Theatrical poster designed by Design Projects, Inc.
Directed byJoseph Sargent
Written byJeffrey Bloom
Christopher Crowe
Produced byChristopher Crowe
StarringEmilio Estevez
Cristina Raines
Lance Henriksen
Richard Masur
Veronica Cartwright
CinematographyMario DeLeo
Gerald Perry Kinnerman
Edited byMichael Brown
Rod Stephens
Music byCraig Safan
Color processTechnicolor
Universal Pictures
Distributed byUniversal Pictures
Release date
  • September 9, 1983 (1983-09-09) (U.S.)
Running time
99 minutes
CountryUnited States
Budget$6 million[1]
Box office$6,670,680[2]

Nightmares is a 1983 American horror anthology film directed by Joseph Sargent[3][4] and starring Emilio Estevez, Lance Henriksen, Cristina Raines, Veronica Cartwright, and Richard Masur. The film is made up of four short films based on urban legends; the first concerns a woman who encounters a killer in the backseat of her car; the second concerns a video game-addicted teenager who is consumed by his game;[3] the third focuses on a fallen priest who is stalked by a pickup truck from hell; and the last follows a suburban family battling a giant rat in their home.
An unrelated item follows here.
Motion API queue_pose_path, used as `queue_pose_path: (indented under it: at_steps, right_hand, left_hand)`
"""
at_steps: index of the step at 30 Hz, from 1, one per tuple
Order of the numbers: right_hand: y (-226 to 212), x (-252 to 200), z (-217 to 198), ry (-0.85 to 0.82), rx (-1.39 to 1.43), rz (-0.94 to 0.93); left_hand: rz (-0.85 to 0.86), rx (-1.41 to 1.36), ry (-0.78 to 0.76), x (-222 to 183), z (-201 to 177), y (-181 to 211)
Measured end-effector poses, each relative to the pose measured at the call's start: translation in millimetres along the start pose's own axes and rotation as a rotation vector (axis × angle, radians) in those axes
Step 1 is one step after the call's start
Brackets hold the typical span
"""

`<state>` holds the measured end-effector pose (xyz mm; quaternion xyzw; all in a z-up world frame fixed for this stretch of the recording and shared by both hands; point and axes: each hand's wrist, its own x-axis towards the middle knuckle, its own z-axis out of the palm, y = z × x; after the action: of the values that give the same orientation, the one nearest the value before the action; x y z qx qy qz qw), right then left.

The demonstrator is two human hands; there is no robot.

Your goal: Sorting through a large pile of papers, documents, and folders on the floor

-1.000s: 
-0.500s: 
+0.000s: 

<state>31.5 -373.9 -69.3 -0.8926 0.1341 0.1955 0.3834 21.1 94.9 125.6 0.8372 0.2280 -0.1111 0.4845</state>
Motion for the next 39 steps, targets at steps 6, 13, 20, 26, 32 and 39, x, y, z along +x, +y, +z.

Nightmares was originally filmed as a two-hour pilot of a proposed television series to be broadcast by the NBC network during the 1983–1984 TV season.[citation needed]


Terror in Topanga

During a routine traffic stop, a highway patrolman is viciously stabbed multiple times by an unseen assailant. The perpetrator is identified by various TV and radio reporters as William Henry Glazier, a murderous escapee of a mental institution who is currently terrorizing the Topanga area.

Meanwhile, Lisa (Raines), a chain smoking housewife, puts her children to bed as a news bulletin warning about Glazier appears on her television. Lisa discovers that she is out of cigarettes, prompting her to rush to the store to buy some more. Her husband Phillip (Joe Lambie) forbids her from leaving the house at such a late hour with a killer on the loose, and advises her to kick her habit instead. Despite this, she writes Phillip a note, then sneaks to her car and drives to the store.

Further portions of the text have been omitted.